Posted by: inge | Sep 17, 2005 at 05:05 PM
"It is easier for a camel to go through the eye of a needle, than for a rich man to enter the kingdom of heaven."
"And the cares of this world, and the deceitfulness of riches, and the lusts of other things entering in, choke the word, and it becometh unfruitful."
"Yet lackest thou one thing. Sell all that thou hast, and distribute unto the poor, and thou shalt have treasure in heaven."
Preach the gospel of the rich man, if you want. I certainly don't hate rich people. If Jesus spoke the truth, I suspect I should pity them.
Posted by: JR | Sep 17, 2005 at 06:19 PM
I think this tone-deafness does spring from an inability to understand the feelings of others, especially the unsaved, when they are suffering.

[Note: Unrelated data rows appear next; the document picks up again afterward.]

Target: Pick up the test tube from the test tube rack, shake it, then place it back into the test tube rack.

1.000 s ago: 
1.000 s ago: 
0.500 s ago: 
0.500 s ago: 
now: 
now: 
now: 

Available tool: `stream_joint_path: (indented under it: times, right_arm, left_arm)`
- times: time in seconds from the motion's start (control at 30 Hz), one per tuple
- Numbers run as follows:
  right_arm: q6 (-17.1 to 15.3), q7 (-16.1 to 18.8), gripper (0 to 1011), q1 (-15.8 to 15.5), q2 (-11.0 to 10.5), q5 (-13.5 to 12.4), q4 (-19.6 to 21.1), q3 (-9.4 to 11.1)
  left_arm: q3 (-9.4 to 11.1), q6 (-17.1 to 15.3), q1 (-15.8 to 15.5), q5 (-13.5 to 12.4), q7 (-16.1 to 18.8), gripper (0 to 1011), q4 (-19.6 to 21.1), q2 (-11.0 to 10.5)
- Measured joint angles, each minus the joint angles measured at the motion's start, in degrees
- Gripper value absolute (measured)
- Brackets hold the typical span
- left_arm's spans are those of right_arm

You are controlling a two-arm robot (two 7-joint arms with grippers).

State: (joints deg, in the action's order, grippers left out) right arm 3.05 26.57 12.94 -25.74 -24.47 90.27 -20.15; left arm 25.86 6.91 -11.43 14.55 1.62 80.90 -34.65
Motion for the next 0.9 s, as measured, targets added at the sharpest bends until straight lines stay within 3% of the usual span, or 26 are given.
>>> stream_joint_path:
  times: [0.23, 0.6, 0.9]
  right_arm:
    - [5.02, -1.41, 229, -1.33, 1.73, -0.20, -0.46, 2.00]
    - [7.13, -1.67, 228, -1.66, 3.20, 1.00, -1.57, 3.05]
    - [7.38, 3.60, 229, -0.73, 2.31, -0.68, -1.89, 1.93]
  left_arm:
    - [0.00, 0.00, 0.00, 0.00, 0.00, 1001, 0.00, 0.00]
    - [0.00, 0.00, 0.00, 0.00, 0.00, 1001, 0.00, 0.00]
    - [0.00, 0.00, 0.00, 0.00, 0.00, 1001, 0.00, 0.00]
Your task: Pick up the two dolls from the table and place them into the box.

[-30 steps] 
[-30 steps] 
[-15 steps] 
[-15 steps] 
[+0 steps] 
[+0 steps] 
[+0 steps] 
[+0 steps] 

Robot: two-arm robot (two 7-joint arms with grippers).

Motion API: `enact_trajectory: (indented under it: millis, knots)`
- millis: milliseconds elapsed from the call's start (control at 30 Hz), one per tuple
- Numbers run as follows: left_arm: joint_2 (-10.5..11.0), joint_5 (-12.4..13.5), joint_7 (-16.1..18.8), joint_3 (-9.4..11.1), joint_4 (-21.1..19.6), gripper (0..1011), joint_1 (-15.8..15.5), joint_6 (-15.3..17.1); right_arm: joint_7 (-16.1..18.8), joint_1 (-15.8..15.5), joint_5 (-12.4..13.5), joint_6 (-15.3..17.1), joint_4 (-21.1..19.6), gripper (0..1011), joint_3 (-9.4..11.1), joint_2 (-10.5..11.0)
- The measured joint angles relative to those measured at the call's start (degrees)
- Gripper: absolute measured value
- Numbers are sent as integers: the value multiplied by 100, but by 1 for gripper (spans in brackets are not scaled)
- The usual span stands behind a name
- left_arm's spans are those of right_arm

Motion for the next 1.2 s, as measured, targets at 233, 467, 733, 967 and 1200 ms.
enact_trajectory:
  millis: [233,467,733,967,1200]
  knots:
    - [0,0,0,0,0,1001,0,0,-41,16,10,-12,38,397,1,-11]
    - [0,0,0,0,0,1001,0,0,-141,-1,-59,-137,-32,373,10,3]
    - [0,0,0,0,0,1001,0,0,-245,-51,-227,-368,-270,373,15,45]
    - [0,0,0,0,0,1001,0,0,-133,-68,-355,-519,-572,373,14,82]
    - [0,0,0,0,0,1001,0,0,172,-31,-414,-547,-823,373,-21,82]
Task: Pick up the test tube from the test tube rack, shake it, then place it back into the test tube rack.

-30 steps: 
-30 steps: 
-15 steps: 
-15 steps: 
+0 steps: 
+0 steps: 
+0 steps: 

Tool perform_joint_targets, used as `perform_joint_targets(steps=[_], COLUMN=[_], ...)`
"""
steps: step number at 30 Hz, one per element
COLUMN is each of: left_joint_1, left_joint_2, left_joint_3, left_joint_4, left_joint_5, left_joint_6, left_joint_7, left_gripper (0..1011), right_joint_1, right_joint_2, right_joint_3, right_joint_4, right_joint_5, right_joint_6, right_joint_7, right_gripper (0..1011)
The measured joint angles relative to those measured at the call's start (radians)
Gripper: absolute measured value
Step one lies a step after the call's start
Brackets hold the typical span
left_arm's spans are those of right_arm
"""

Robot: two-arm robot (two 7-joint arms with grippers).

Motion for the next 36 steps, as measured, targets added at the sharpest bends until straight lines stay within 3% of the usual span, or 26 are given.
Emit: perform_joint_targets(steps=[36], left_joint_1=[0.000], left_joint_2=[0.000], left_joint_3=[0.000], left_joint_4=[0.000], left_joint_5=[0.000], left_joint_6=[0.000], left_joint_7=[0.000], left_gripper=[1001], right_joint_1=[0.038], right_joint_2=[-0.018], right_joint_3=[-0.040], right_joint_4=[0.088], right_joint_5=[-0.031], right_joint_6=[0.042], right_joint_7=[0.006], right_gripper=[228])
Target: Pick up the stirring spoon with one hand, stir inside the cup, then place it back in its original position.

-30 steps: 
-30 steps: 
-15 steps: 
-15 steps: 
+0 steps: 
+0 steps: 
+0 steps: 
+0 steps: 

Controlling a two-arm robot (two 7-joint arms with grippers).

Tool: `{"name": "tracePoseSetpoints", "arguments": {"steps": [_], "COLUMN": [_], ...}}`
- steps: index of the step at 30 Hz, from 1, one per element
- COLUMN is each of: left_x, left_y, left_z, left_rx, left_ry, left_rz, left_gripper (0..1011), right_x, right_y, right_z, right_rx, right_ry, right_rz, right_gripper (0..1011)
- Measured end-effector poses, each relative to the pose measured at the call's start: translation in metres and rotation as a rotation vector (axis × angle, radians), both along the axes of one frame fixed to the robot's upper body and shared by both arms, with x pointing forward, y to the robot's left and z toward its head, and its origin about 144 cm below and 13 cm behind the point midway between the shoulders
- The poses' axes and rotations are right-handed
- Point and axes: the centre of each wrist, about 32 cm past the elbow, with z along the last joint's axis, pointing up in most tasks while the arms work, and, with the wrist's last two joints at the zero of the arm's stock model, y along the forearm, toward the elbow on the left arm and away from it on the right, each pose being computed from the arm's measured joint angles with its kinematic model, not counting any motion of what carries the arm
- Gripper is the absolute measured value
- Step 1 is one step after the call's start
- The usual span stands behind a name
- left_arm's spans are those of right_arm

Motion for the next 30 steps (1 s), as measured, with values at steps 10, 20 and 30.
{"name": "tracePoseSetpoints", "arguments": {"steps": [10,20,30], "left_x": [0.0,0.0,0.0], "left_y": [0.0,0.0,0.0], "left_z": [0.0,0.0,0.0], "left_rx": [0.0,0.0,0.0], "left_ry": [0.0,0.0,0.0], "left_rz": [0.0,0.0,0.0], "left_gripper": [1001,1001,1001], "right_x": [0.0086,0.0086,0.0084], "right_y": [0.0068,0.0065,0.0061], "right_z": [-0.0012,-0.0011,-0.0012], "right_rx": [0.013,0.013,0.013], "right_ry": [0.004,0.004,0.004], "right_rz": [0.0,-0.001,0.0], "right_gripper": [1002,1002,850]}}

It's a logical result of the isolation that fundamentalism insists on, the fanatical fear that our kids, wives, ourselves can be poisoned or tempted by the unsaved, so we must avoid them unless we are controlling the interaction (i.e., preaching at them for conversion purposes). Churches less and less empathize the serving aspect of Christianity; feeding the poor and hungry, clothing them, visiting the sick--*without* expectation of gratitude or reward in the shape of converting them. Many fundamentalists have only marginal contact with this sort of service, or if they participate, do so as a "witnessing tool" not as a simple act of love for their fellow humans.
Posted by: emjaybee | Sep 17, 2005 at 07:50 PM
I am not the first person to point this out - in fact I'm pretty sure I heard this on "The West Wing": people jump to defence of the ultra rich because they hope/dream/plan to become ultra rich one day.
My brother-in-law is one of these people.
The route he has chosen to get there is a strange one - he manages the meat department in a local grocery store.
Not that there's anything at all wrong with running a meat department - it's hard work, he's good at it, and he gives it everything he has, every day. But at age 40, it seems less and less likely that he'll ever even make it to "upper-middle class," much less super-rich, as a meat department manager.
Yet he is still one of these "don't tax the rich" types. My only explanation is that he is really living on the Holodeck . . .
Posted by: spencer | Sep 17, 2005 at 08:30 PM
Wouldn't the religion editor know something (anything?) about the Rapture theory and take notice of all those missing people? Maybe the religion editor doesn't have enough sway with the AMEs and the ME to actually get it into the current issue, but I'd have thought he'd be pounding on the table saying something like "Don't you see what's going on here?!?"
I think I've read a lot of commments in these LB threads saying that, in case of actual rapture, most of the "left behind" wouldn't be so quick to assume it's the rapture but would try to concoct other explanations first. I'm not so sure. You've got to figure that people like religion editors, religious studies professors and other not-fundie-enough theologians are going to put it together and figure out what's going on pretty quickly. Heck, most of the people reading this blog would know what was going on. (You can't tell me that if something happened *exactly* as LB described that you'd doubt it.) The problem is that L&J can't have a mass post-rapture conversion; that would take all the fun out of it. Perhaps that's the purpose of God's nuclear intervention back on the first page; to establish in the LB universe that most people have been handed over to Satan and are never going to "get it" no matter how obvious it is.
Posted by: mel-anon | Sep 17, 2005 at 08:59 PM
Eliminating the estate tax is part of the Jewish conspiracy that my uncles Hy and Sol were in on in the 1950s, to no avail. They've been spinning in their graves ever since. Now with Bush they can finally stop spinning and get some needed rest.
This comment makes no sense at all. Never mind.